Светлый фон

Марк Ривун запрокинул голову, вперил холодный взгляд в низкий потолок и тихо завыл: "Пожааааар, пожааааар, пожаааааар...". Звук был низким и негромким. Лопоухий подросток с безобразным шрамом на шее повторял это слово многократно, постепенно переходя на бас. Вскоре его голос стал совсем не слышен, но рот по-прежнему открывался, и по натужному выражению лица, вытянутой шее и вздымающейся груди было заметно, что мальчик продолжает кричать. Он беззвучно вопил во всё горло. Из худого напрягшегося тела исходили невидимые и неслышимые колебания, которые свободно проходили сквозь перегородки и распространялись по двухэтажному зданию интерната.

От первых звуков проснулись лишь несколько мальчишек в палате. Они тревожно таращились в черную мглу, соображая, чем вызвано гадкое беспокойство, страшным сном или неясными криками.
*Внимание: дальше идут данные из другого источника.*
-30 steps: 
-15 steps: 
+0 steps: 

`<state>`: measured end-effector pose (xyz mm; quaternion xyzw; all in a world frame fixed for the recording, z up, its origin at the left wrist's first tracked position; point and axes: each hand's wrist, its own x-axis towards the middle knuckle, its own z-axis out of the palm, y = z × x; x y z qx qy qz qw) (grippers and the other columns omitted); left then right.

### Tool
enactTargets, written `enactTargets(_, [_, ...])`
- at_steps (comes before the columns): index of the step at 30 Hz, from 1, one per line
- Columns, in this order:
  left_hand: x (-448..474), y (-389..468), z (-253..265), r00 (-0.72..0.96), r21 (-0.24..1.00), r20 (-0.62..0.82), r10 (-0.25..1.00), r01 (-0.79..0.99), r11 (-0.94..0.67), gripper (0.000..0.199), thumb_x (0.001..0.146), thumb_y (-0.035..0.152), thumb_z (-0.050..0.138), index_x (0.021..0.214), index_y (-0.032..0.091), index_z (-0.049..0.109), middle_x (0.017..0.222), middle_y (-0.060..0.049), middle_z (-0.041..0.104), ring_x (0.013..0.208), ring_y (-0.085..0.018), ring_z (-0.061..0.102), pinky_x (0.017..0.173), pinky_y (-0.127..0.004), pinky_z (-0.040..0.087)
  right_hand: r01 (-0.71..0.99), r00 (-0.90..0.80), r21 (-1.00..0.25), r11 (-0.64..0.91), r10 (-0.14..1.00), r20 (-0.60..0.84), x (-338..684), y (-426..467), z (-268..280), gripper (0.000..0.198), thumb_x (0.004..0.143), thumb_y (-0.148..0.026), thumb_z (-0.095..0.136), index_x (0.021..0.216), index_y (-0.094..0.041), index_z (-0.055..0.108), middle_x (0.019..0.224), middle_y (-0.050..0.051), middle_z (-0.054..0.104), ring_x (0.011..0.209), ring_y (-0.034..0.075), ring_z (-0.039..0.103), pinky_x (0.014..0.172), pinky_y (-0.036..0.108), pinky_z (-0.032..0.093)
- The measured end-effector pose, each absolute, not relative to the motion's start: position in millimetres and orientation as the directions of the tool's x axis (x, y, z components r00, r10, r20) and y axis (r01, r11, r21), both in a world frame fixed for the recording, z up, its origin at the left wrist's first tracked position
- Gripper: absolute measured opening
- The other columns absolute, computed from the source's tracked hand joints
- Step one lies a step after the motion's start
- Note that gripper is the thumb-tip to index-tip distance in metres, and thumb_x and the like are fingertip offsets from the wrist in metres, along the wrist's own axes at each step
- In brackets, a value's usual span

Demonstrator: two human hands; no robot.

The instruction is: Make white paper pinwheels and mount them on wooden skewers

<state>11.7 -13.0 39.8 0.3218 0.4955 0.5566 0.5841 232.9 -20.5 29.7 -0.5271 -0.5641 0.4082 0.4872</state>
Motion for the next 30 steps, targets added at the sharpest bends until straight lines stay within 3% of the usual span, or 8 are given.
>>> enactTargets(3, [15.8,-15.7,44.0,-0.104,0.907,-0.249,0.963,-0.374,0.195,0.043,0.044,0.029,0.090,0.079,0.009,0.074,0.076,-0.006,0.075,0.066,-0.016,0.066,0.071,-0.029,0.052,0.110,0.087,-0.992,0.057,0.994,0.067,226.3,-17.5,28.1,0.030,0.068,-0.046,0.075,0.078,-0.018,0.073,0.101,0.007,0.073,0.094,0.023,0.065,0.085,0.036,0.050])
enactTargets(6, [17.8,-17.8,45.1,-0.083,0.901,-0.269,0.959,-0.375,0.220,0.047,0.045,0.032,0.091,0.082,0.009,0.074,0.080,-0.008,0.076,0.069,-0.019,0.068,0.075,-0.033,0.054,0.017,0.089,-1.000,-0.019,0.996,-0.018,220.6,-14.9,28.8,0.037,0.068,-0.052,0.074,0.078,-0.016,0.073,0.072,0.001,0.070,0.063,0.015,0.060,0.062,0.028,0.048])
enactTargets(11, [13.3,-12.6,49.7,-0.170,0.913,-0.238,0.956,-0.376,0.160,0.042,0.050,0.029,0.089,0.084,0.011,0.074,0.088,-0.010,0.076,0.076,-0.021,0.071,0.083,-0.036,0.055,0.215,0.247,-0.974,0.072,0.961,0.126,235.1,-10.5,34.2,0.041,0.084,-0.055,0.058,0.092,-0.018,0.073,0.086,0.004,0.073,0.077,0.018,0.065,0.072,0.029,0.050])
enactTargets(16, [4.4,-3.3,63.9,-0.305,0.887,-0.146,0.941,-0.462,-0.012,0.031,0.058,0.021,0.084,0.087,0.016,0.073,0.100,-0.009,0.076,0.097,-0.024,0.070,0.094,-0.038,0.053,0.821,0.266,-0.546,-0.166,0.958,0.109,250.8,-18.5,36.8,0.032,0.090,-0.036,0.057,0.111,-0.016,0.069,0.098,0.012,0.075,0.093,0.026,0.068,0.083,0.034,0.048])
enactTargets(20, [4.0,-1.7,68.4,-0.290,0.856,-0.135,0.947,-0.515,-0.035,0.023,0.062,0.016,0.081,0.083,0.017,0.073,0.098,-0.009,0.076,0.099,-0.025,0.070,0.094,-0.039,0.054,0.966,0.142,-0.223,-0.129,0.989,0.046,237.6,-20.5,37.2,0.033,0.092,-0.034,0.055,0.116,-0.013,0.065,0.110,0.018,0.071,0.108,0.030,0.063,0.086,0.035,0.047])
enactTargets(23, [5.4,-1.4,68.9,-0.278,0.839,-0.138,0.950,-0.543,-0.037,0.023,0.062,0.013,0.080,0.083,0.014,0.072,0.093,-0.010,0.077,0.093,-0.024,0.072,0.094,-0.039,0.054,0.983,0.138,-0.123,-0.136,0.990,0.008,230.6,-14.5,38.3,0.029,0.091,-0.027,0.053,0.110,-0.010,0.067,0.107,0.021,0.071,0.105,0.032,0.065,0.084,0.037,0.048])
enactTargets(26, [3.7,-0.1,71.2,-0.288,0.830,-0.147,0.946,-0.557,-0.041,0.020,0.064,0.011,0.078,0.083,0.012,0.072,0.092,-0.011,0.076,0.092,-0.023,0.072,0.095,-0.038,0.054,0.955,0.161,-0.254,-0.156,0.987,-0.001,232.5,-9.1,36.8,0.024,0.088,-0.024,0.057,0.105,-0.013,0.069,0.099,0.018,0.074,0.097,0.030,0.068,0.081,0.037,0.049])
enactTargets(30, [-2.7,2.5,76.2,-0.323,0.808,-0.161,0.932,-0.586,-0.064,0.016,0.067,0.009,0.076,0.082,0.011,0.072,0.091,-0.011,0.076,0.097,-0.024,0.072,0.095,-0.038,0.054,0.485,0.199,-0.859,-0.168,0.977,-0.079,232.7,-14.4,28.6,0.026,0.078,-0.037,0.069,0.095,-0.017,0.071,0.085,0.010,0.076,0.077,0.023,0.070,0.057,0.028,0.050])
Но звуки быстро затихли, а непонятные волны страха всё накатывали и накатывали. Один мальчик сорвался бежать, вскочил, но стыд оказаться осмеянным сверстниками заставил его вернуться в постель. Он сжался в комочек под одеялом и зябко дрожал, безуспешно сдерживая плач.

Марк Ривун продолжал кричать, неистово, но совершенно беззвучно. Себя он прекрасно слышал, хотя понимал, что ограниченные людишки, окружавшие его, лишены этой редкой возможности. Сначала он четко твердил: "Пожар", – но по мере погружения в низкий диапазон звуков это стало невозможно. Он лишь выдыхал шипящие волны. Они толкались в детские тела, проникали внутрь и будили их.

Дети просыпались от жуткого страха. В соседней палате запищали девочки. Кто-то из мальчиков крикнул: "Пожар! Горим!", – после этого жалкий стыд окончательно уступил место всеобщей панике. Необъяснимый кошмар погнал всех из комнат. Дети вскакивали в темноте, бросались в тесный проход между кроватями, сталкивались и падали. По ним ступали следующие ученики, стремясь к заветной двери. Голые пятки давили животы, ребра и шеи упавших. Стоял невообразимый гвалт. Нижние пытались подняться, но на них сваливались новые тела. Каждый был сам за себя. Все отчаянно кряхтели, толкались и давили друг друга.

Те, кому удалось выбраться в общий коридор, устремлялись к узкой лестнице. Более проворные подростки натыкались в темноте на перепуганных малышей, шлепались вместе с ними на пол и вновь вскакивали, подминая мягкие неокрепшие детские тела. На крутой лестнице кто-то с криком покатился по ступеням. Об него спотыкались остальные. Плачущие дети ломали руки, разбивали лица и отчаянно вопили. Многие звали маму, хотя давно были сиротами.